'Timna' - Intel's first system-on-a-chip
Before 'Tolapai', before 'Banias'...
Forgotten Tech With Intel's 'Tolapai' system-on-a-chip (SoC) part making headlines this week , it's worth remembering this embedded part isn't Intel's first highly-integrated processor. Ironically, the core Tolapai is said to be based on, the Pentium M, may have been instrumental in the demise of 'Timna', the chip giant's first major SoC project.
Timna emerged in March 1999 when 3D graphics chip specialist S3 - later acquired by VIA but then independent - hinted it was working on a SoC part with Intel. The chip would contain S3's Savage 4 GPU, the company suggested.
Three months later, the rumour mill was discussing Timna's Pentium II-class processing core, 128KB of L2 cache, integrated South Bridge and Rambus RDRAM memory controller. Not long after, it was said to be clocked at 533-700MHz and be fabbed at 180nm. The chip would be offered in a 370-pin package. A reference motherboard designed for the part was apparently codenamed 'Arago'.
Around this time, a number of chip makers, most notably National Semiconductor were looking to a future of ultra low-cost PCs given away by service providers to encourage World+Dog to start using the internet. Earlier, Intel acquired Chips & Technologies, ostensibly to boost its own SoC expertise, and it's possible Timna was a result of that purchase. The chip itself was developed by Intel's design team in Haifa, Israel.
Certainly, Intel itself indicated the part would be aimed at budget desktops, though the chip maker may well have had its eye on the so-called 'internet appliance' device no small number of analysts were touting at the time, all eager to forecast how the masses would be connecting to the net in the very near future. On such hot air was the dotcom bubble inflated...
That didn't stop Samsung saying early in 2000 that it was planning a sub-$200 PC which, while not explicitly stated as being based on Timna, was nonetheless said by the company to have a feature set like that of the Intel SoC. Samsung was eyeing a Christmas 2001 launch, well over a year after the mid-2000 launch date being associated with Timna at the time. By the time Samsung's system was due, the internet bubble had burst.
In the Spring of 2000, Intel confirmed it was working on a range of SoCs, of which Timna was merely the low-end version. Timna was demo'd for the first time in public. At the time Intel called it a "smart integration product". Pat Gelsinger, then the chip giant's CTO, said the SoC's memory controller would initially use SDRAM, with RDRAM support coming in 2001. This would, he said, begin "the transition of RDRAM into the value segment".
By now, Timna was being stated on leaked roadmaps to debut at 666MHz. A 700MHz version would also ship later in 2000. At the Computex show, held in Taipei in June, we even saw some Timna-oriented motherboards. That said, whisperings around the show alleged Timna was being delayed, to Q1 2001. There were problems, it was claimed, with the SoC's memory hub technology. It was inefficient, and Intel needed more time to fix it.

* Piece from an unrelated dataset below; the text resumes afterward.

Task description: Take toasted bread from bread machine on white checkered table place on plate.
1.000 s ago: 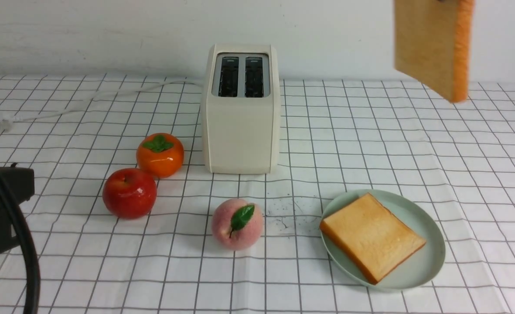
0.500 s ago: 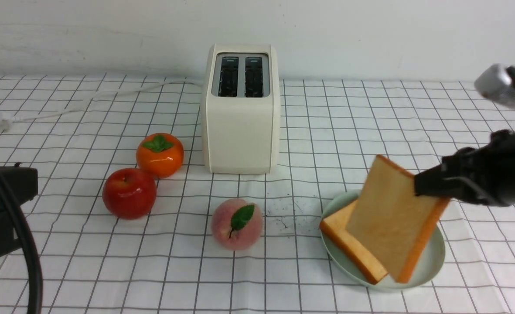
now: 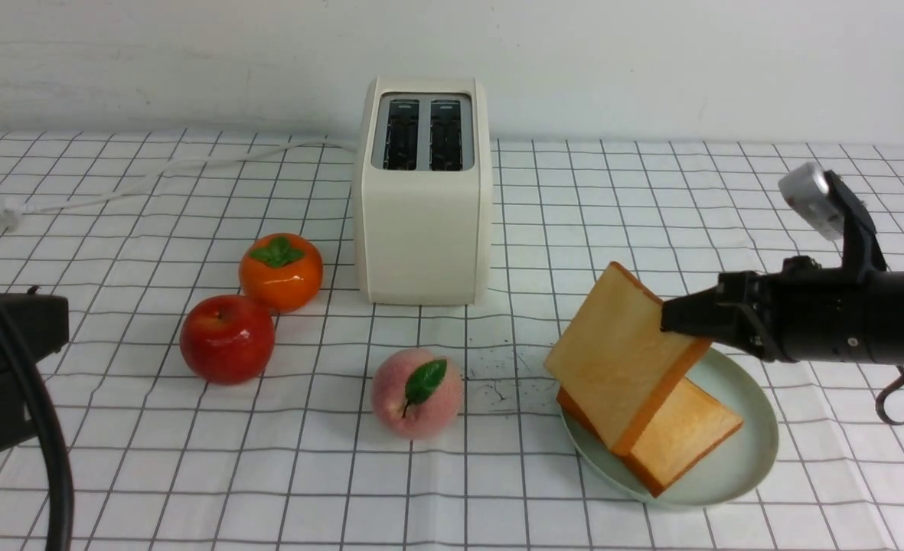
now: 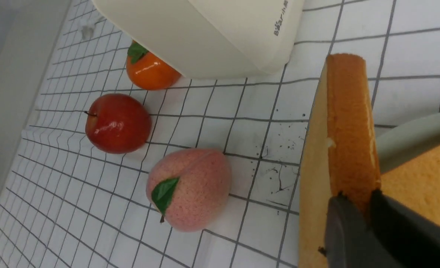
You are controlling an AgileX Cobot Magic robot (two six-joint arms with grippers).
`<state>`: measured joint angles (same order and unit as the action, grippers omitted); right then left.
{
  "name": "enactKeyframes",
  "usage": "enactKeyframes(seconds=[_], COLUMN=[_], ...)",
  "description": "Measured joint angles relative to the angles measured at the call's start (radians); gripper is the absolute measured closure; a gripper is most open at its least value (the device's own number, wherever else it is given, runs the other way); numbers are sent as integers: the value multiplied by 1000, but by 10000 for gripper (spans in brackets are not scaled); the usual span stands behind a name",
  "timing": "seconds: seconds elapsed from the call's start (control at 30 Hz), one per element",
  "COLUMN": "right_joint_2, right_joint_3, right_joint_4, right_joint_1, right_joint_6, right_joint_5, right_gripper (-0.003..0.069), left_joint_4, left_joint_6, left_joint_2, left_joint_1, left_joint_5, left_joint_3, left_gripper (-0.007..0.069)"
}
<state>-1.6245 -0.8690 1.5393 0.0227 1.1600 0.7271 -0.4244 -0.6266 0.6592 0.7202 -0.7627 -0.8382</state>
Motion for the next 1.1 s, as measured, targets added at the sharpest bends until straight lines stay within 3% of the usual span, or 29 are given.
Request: enactKeyframes(seconds=[0.37, 0.43, 0.53, 0.6, 0.63, 0.67, 0.83, 0.97, 1.03, 1.07, 1.1], right_joint_2=[-22, -22, -22, -22, -22, -22, 4, 84, 167, 167, 232], right_joint_3=[0, 0, 0, 0, 0, 0, -5, -28, -54, -56, -80], right_joint_4=[-4, -17, -55, -112, -122, -156, -237, -357, -495, -509, -624], right_joint_1=[26, 26, 26, 26, 26, 29, 68, 115, 129, 130, 134], right_joint_6=[41, 42, 42, 42, 42, 42, -8, -170, -307, -320, -423], right_joint_5=[-1, -9, -35, -87, -91, -121, -151, -110, -45, -38, 30], right_gripper=[589, 560, 498, 389, 381, 303, 172, 195, 288, 298, 374], left_joint_4=[12, 21, 29, 35, 35, 38, 43, 36, 18, 13, -9], left_joint_6=[0, 0, 0, 0, 0, 0, 0, 4, 4, 4, 4], left_joint_2=[0, 0, 0, 0, 0, 0, 0, 0, 0, 0, 0], left_joint_1=[0, 0, 0, 0, 0, 0, 0, 0, 0, 0, 0], left_joint_5=[-17, -17, -16, -7, -5, 5, 38, 85, 121, 124, 138], left_joint_3=[0, 0, 0, 0, 0, 0, 0, 0, 0, 0, 0], left_gripper=[637, 637, 637, 637, 637, 637, 635, 634, 633, 633, 633])
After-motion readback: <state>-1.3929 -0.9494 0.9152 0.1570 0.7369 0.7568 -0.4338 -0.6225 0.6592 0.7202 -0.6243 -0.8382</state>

Then, in October 2000, Intel confirmed it had knocked Timna on the head. The Memory Translator Hub, used to connect the chip to SDRAM rather than RDRAM - as Gelsinger had promised the previous Spring - had proved to be a flawed design, it was alleged. With SDRAM appearing more viable in the longer term than RDRAM, especially at the low system price-points Timna was to have targeted, Intel may have tried to shoehorn SDRAM support onto the SoC, with disastrous results.
And in any case, Intel was eyeing up the possibilities a dedicated notebook processor would bring it. Why pitch for a business predicated on low-cost - and therefore low-margin - PCs, when it could target the high-margin but rapidly expanding laptop market?
Enter the development effort that would produce 'Banias', Intel's first notebook-specific processor and the basis for its Centrino platform. Both were launched in Spring 2003, but early details began to appear in early 2001, exactly the timeframe the delayed Timna was due to have appeared.